Il governo cinese ha prontamente smentito l’esistenza del piano. “Si tratta di notizie senza fondamento”, ha spiegato il Ministero degli Esteri nel rimarcare che Pechino punta a mantenere la stabilità della penisola coreana. Posizione ribadita anche lo scorso aprile, quando la reazione cinese fu di opposizione alle minacce nordcoreane di condurre un quarto test nucleare. “Pace e stabilità sono interessi immediati della Cina”, aveva sottolineato allora il portavoce del Ministero degli Esteri, Qin Gang, “Non permetteremo per alcuna ragione caos o guerra alle porte di casa”.

Parole che, in forme diverse, ma simili nel significato, sono risuonate altre volte. Il capitolo nordcoreano è stato inoltre tra i temi dell’incontro di fine maggio tra il presidente Xi Jinping e il suo omologo russo, Vladimir Putin. In una nota congiunta a margine della Conferenza per l’interazione e il rafforzamento della fiducia reciproca, Pechino e Mosca hanno rimarcato la speranza per la ripresa dei negoziati a sei sul nucleare, in stallo dal 2008. Colloqui di cui, sottolineano alcuni commentatori, i cinesi vogliono essere protagonisti, per enfatizzare il proprio ruolo diplomatico.

Tuttavia, nonostante le missioni del negoziatore cinese Wu Dawei prima a marzo a Pyongyang, poi ad aprile negli Usa, pochi progressi sono al momento all’orizzonte. Negli ultimi anni sono aumentate all’interno della dirigenza cinese le correnti di pensiero che propendono per un ripensamento dei rapporti con l’alleato di Pyongyang, considerato per certi versi una minaccia per gli stessi interessi cinesi.

Come sottolineato da un’analisi di SinoNK, se il documento pubblicato dalla Kyodo dovesse rivelarsi vero, la notizia più che nel piano in sé, starebbe nel mancato intervento cinese a difesa della Corea del Nord in caso di invasione.

Nessuna replica della guerra degli anni Cinquanta del secolo scorso quindi. Scrive Jennifer Lind che pare poco probabile che un atto di tale portata, ossia la rottura dell’alleanza militare, sia annunciato con una soffiata alla stampa. Al contrario, quando e se ci sarà, sarebbe frutto di una discussione, riservata con i leader di Stati Uniti e Corea del Sud. Inoltre, prosegue Lind, essendo questo l’esito cui puntano sia Washington sia Seul, difficilmente i cinesi opterebbero per abbandonare il vecchio alleato senza avere concessioni in cambio.

Perplessità sono state sollevate anche da John Delury, analista della Yonsei University di Seul. A colloquio con il Guardian, in una speciale tavola rotonda sul tema, non esclude che possano esistere documenti del genere.
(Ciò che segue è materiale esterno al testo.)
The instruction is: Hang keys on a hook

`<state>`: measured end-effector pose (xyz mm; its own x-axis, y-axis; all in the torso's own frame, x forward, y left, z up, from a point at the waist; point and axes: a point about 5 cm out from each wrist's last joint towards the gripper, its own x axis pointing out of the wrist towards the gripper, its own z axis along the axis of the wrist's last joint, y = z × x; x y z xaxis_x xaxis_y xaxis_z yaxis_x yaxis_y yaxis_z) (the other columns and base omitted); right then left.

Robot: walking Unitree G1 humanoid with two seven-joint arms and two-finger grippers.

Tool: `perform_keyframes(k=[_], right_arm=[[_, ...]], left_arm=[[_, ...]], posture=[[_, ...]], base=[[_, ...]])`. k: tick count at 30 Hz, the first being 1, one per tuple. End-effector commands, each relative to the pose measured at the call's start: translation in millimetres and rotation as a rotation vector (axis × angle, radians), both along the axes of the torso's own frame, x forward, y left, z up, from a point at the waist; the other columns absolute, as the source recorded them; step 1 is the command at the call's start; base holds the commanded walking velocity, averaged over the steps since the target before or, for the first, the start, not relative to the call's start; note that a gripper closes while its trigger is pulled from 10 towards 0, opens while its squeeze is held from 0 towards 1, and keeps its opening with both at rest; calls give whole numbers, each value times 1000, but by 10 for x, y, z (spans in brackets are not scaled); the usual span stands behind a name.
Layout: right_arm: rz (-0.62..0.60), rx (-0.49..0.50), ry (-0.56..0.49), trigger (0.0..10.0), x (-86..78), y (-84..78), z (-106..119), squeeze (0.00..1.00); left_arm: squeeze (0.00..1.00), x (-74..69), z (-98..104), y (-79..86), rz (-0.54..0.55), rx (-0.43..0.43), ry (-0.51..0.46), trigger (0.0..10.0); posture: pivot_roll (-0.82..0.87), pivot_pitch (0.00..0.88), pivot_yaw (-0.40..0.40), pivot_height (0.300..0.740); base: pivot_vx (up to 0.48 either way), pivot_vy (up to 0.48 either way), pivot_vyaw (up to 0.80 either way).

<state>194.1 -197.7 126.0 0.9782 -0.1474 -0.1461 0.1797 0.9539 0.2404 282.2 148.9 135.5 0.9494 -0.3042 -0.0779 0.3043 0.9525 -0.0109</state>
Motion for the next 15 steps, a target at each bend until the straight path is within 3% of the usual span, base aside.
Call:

D’altra parte studiare scenari fa parte del lavoro dei militari.

Certo la Cina non ha mancato di far presente l’irritazione per un alleato sempre meno incline, così sembrerebbe, ad ascoltare il potete vicino. Un segnale in questa direzione è il fatto che, trascorsi quasi tre anni dalla sua ascesa al potere, il giovane leader nordcoreano, Kim Jong Un, non si sia ancora recato in visita a Pechino. A dicembre, all’indomani della purga del numero due del regime Jang Song Taek, sulla stampa cinese erano apparsi inviti in tal senso, in modo da ristabilire solide relazioni.